La Asociación Provincial de Empresarios de Hostelería de Almería (ASHAL) ha vuelto a denunciar los problemas de suministro eléctrico que afectan a establecimientos hosteleros y turísticos de la provincia después de que un nuevo corte obligara este sábado a interrumpir durante más de dos horas el servicio en distintos enclaves turísticos del municipio de Níjar (La Isleta y Rodalquilar entre otros), en plena jornada de desayunos, provocando además la pérdida de reservas para el servicio de comidas.

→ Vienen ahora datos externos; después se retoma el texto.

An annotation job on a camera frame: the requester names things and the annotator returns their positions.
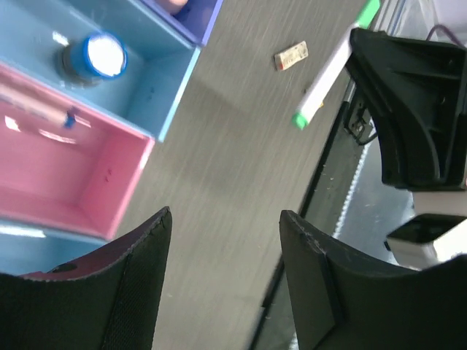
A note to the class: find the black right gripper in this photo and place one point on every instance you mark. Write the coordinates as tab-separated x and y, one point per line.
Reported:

Según la información trasladada a ASHAL por los establecimientos afectados, el suministro se interrumpió en torno a las 11.00 horas y no se recuperó hasta aproximadamente las 13.30 horas. La falta de electricidad obligó al negocio a cerrar temporalmente sus puertas y tuvo también consecuencias sobre las comunicaciones, dificultando las posibilidades de obtener información sobre la incidencia.
ASHAL ha recibido asimismo información sobre problemas de suministro durante esa jornada en Las Negras y La Isleta del Moro, dentro del Parque Natural de Cabo de Gata-Níjar, por lo que considera que este nuevo episodio no puede analizarse aisladamente de las incidencias que sus asociados vienen comunicando durante los últimos meses.
La patronal ha decidido además formalizar la protesta ante las administraciones competentes para que quede constancia de los perjuicios que estas interrupciones están provocando al sector y se reclamen explicaciones y soluciones a las compañías responsables.
El nuevo incidente se produce después de las recientes quejas de establecimientos hoteleros del centro de Almería, donde un corte anunciado inicialmente entre las 22.00 y las 23.30 horas terminó prolongándose, según los afectados, hasta aproximadamente las dos de la madrugada. A ello se suman los microcortes e interrupciones denunciados anteriormente por empresarios del Parque Natural.
Para ASHAL, la reiteración comienza a plantear un problema que trasciende las incidencias puntuales. Los cortes afectan a cámaras frigoríficas, cocinas, climatización, sistemas de cobro y comunicaciones y, en el caso de los hoteles, también a ascensores y otros servicios esenciales para los huéspedes. Cuando se producen durante un servicio, como ocurrió este sábado, el perjuicio económico es inmediato y difícilmente recuperable.
El presidente de ASHAL, Pedro Sánchez-Fortún, considera que el sector no debe resignarse ante esta situación. “No vamos a normalizar los cortes de suministro. Cada vez que un asociado nos comunique una incidencia que obligue a cerrar, provoque pérdidas o impida atender correctamente a sus clientes, vamos a denunciarla y hacerla pública. Es lo mínimo que podemos hacer en defensa de unas empresas a las que se les exige cada vez más para prestar servicios de calidad”, ha señalado.
Sánchez-Fortún considera especialmente contradictorio que estos problemas se produzcan en uno de los principales enclaves turísticos de la provincia. “Hablamos permanentemente de turismo de calidad, de desestacionalización y de la singularidad del Parque Natural, pero resulta muy difícil sostener ese discurso si un establecimiento puede quedarse sin electricidad durante horas en pleno servicio y, además, perder las comunicaciones. Un destino de calidad necesita primero infraestructuras y servicios de calidad”, afirma.